» How to complete this task
Reproduce this listing from its first line through the line with "Provide the mask", inclusive, leaving out all that follows.

» Material for this exercise
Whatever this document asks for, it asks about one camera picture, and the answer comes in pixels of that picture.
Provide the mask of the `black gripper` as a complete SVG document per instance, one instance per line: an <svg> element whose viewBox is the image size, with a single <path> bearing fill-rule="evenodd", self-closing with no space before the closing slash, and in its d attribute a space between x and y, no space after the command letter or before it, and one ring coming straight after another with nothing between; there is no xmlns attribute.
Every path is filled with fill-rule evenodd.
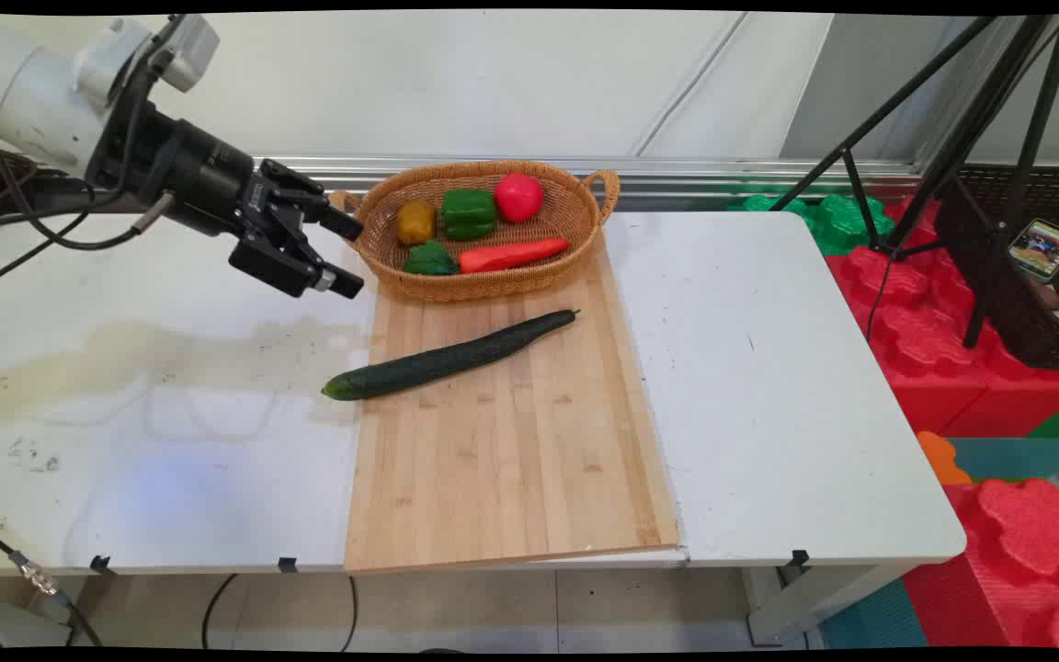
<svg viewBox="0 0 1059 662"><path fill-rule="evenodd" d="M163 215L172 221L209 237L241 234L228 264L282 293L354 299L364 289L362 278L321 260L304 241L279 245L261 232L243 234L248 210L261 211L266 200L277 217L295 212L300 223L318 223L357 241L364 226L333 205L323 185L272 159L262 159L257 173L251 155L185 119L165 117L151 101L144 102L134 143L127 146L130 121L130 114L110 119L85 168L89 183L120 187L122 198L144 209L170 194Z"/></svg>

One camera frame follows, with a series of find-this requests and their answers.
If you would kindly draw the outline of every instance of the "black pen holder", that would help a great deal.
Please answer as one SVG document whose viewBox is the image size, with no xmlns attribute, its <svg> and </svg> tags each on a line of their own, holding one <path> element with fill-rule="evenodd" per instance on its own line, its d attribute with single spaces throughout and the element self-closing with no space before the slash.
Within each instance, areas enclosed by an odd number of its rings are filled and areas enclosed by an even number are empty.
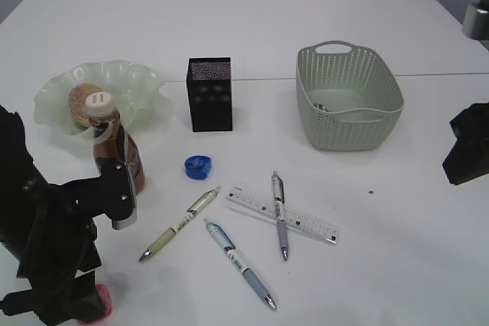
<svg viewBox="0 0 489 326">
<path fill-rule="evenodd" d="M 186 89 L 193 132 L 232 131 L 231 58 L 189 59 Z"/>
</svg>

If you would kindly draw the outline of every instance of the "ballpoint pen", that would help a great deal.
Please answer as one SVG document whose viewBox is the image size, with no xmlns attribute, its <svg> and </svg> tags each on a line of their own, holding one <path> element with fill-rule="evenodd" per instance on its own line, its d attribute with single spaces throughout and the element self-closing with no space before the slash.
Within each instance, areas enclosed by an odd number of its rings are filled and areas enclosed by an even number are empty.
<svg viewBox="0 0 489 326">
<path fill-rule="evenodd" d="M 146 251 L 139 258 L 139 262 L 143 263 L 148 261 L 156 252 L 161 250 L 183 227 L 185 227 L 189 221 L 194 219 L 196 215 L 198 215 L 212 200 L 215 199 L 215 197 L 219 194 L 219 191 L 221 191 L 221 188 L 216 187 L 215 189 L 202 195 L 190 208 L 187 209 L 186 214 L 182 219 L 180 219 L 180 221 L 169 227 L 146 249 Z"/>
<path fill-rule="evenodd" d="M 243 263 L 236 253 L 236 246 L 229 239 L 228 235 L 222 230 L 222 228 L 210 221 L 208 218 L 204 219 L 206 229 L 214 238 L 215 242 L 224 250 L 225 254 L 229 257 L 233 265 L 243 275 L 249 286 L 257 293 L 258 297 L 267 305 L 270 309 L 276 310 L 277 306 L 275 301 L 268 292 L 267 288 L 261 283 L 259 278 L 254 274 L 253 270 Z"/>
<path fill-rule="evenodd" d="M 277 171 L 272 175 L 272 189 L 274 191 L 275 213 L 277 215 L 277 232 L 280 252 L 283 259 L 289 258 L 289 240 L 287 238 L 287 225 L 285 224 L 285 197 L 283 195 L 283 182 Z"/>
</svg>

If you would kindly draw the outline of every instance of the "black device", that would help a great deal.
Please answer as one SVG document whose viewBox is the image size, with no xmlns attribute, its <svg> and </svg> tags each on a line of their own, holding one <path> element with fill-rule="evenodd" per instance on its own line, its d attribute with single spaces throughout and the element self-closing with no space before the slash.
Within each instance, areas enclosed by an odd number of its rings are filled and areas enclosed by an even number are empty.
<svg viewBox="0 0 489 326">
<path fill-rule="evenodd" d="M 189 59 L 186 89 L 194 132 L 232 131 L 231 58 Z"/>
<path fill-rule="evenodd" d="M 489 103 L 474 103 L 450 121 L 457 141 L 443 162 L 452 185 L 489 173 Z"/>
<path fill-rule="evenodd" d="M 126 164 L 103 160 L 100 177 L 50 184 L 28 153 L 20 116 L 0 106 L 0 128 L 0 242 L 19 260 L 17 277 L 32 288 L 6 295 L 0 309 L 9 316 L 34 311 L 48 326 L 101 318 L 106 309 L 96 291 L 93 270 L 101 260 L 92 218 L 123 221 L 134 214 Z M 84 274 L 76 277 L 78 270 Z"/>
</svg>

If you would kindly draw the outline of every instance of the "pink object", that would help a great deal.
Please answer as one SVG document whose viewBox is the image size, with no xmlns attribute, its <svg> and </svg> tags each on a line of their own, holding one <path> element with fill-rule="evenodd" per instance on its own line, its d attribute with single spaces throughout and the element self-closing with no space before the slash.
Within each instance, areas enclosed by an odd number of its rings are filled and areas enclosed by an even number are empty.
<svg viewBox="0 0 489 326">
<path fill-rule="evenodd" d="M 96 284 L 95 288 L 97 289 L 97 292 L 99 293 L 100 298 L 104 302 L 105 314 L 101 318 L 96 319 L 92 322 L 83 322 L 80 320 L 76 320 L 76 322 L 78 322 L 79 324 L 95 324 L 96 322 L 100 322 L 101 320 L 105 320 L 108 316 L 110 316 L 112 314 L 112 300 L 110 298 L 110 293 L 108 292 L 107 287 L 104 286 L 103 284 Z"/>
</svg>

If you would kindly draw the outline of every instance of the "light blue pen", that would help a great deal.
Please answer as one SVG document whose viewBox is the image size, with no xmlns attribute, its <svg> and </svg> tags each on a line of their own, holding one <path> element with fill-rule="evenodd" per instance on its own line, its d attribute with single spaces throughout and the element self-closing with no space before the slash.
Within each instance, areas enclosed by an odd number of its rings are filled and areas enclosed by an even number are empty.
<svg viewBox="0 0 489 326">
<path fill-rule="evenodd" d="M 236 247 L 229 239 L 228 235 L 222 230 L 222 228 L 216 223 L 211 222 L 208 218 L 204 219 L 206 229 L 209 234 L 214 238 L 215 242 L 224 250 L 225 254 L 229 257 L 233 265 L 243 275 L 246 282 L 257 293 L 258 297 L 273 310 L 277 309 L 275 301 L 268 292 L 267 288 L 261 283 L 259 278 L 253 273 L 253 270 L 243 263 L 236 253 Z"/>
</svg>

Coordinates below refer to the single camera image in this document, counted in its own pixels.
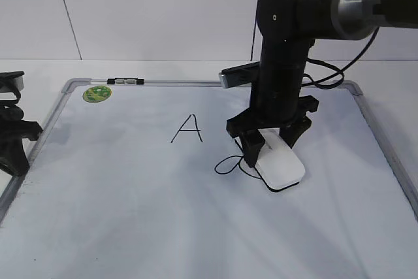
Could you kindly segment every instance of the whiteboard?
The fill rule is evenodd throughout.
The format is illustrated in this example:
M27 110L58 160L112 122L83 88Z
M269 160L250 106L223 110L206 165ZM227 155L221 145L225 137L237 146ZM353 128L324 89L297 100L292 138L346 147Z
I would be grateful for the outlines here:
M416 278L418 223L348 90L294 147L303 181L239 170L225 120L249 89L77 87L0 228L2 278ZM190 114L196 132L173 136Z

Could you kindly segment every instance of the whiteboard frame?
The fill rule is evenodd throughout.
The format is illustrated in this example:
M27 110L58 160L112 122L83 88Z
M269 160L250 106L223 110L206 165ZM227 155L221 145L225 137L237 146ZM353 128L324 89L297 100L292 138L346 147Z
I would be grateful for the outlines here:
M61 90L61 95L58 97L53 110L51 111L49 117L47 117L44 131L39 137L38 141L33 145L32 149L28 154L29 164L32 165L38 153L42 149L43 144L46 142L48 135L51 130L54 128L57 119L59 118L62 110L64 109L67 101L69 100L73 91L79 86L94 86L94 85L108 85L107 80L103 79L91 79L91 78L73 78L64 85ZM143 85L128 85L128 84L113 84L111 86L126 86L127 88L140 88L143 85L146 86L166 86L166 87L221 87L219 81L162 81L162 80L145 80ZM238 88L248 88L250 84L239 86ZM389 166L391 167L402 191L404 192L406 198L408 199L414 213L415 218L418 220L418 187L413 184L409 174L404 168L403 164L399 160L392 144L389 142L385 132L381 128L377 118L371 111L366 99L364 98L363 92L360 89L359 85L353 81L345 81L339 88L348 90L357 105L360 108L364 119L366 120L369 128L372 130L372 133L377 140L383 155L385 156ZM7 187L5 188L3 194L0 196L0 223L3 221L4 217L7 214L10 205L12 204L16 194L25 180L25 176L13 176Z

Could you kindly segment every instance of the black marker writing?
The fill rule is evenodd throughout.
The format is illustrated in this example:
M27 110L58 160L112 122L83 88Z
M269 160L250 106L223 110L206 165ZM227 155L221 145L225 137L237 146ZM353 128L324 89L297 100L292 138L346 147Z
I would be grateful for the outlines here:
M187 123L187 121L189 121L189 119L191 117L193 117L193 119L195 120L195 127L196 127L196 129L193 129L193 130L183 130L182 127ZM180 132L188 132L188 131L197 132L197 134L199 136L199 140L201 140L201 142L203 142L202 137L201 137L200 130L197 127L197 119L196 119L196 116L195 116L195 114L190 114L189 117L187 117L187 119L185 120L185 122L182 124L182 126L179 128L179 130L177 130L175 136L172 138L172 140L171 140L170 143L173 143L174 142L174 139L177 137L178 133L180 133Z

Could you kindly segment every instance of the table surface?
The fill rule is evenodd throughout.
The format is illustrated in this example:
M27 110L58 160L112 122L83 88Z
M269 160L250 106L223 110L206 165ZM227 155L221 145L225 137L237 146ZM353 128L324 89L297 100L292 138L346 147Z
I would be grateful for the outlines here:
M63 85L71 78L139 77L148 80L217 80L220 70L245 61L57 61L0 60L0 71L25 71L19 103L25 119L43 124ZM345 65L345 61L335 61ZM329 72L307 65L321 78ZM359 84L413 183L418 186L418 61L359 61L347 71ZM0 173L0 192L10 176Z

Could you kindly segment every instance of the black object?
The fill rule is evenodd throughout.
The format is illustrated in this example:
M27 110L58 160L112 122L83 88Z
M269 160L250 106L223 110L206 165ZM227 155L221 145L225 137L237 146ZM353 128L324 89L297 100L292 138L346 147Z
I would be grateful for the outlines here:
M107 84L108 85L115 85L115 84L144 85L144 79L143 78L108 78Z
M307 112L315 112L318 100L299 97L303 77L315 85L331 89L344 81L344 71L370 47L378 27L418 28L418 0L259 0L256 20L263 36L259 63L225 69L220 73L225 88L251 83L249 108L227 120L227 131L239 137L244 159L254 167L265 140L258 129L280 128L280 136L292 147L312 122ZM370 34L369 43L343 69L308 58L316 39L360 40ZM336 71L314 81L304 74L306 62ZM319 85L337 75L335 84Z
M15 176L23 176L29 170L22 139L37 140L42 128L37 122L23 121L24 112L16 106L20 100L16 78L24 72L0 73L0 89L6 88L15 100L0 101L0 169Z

» Exercise response
Whatever this document asks for, it asks about one camera picture, and the answer comes in pixels of that picture.
Provide the mask of the `black gripper` as a complete SVG document per instance, one instance per line: an <svg> element whose viewBox is the image size, with a single <path> bearing fill-rule="evenodd", self-closing with no space before the closing slash, and in its d attribute a space between x and y, no space after the command letter or before it, and one ring coming straight after another with nothing between; there is no xmlns attribute.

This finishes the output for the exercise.